Olivença, Marina Kahn desenvolveu uma cartilha para uso junto aos Ticunas “a partir da

compilação e adaptação das cartilhas em língua ticuna, elaboradas pelo Summer Institute of Linguistics do Peru” (Kahn, 1982, não publicado). Kahn cita que as razões que a levou a preparar aquele material mimeografado era a inexistência dos volumes que dessem continuidade, tal como ocorria com o material para os ticunas peruanos, à Cartilha Tutu, da Funai, e a tentativa de evitar a interrupção do processo de alfabetização.

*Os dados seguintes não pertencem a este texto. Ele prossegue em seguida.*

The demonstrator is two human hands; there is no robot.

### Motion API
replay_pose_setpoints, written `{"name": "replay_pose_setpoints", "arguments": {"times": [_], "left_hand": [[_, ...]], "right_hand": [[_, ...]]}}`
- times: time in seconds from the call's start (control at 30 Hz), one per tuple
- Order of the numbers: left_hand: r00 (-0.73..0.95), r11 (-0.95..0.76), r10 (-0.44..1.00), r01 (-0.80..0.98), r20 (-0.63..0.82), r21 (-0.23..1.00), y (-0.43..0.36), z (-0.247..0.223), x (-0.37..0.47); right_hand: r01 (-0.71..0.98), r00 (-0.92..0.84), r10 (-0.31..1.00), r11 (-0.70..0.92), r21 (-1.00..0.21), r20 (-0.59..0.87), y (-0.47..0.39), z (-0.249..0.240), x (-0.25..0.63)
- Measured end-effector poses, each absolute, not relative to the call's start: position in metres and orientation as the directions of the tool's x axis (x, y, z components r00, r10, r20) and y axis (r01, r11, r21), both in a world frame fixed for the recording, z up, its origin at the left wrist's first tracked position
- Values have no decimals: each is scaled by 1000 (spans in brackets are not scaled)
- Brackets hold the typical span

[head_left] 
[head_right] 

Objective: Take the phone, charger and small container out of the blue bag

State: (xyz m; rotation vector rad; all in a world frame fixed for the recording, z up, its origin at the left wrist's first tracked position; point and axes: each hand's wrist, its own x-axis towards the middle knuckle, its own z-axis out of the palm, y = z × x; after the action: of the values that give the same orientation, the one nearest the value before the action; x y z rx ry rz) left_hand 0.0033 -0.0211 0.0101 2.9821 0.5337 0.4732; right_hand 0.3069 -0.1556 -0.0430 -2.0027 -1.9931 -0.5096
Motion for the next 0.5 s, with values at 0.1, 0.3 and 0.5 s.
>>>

Figura 16 – Cartilha Ticuna, p. 21 e 22 Fonte: Kahn, 1981/82

Para atender aos adultos que sabiam falar a língua portuguesa e tinham alguma noção da sua escrita, Kahn, com a colaboração de Vera Paoliello, preparou um projeto117 de alfabetização na língua nacional partindo do uso de palavras chaves que representavam o universo temático da comunidade de Vendaval. Nessa proposta, o trabalho se iniciava com a discussão sobre o tema selecionado para que os significados das palavras fossem mais bem entendidos. Dentro da orientação freireana, Kahn partia do princípio que a discussão favorecia a conscientização dos problemas que os Ticuna enfrentam no contato com a sociedade nacional. Por ser um trabalho experimental, ela previa que a conclusão do material se daria após seu uso nas demais aldeias; Kahn projetava também a possibilidade da produção de textos pelos próprios indígenas favorecendo a difusão dos conhecimentos e da situação atual dos Ticuna, de modo que seu uso nas escolas estimulasse a identidade étnica e a recuperação da autonomia enquanto povo indígena.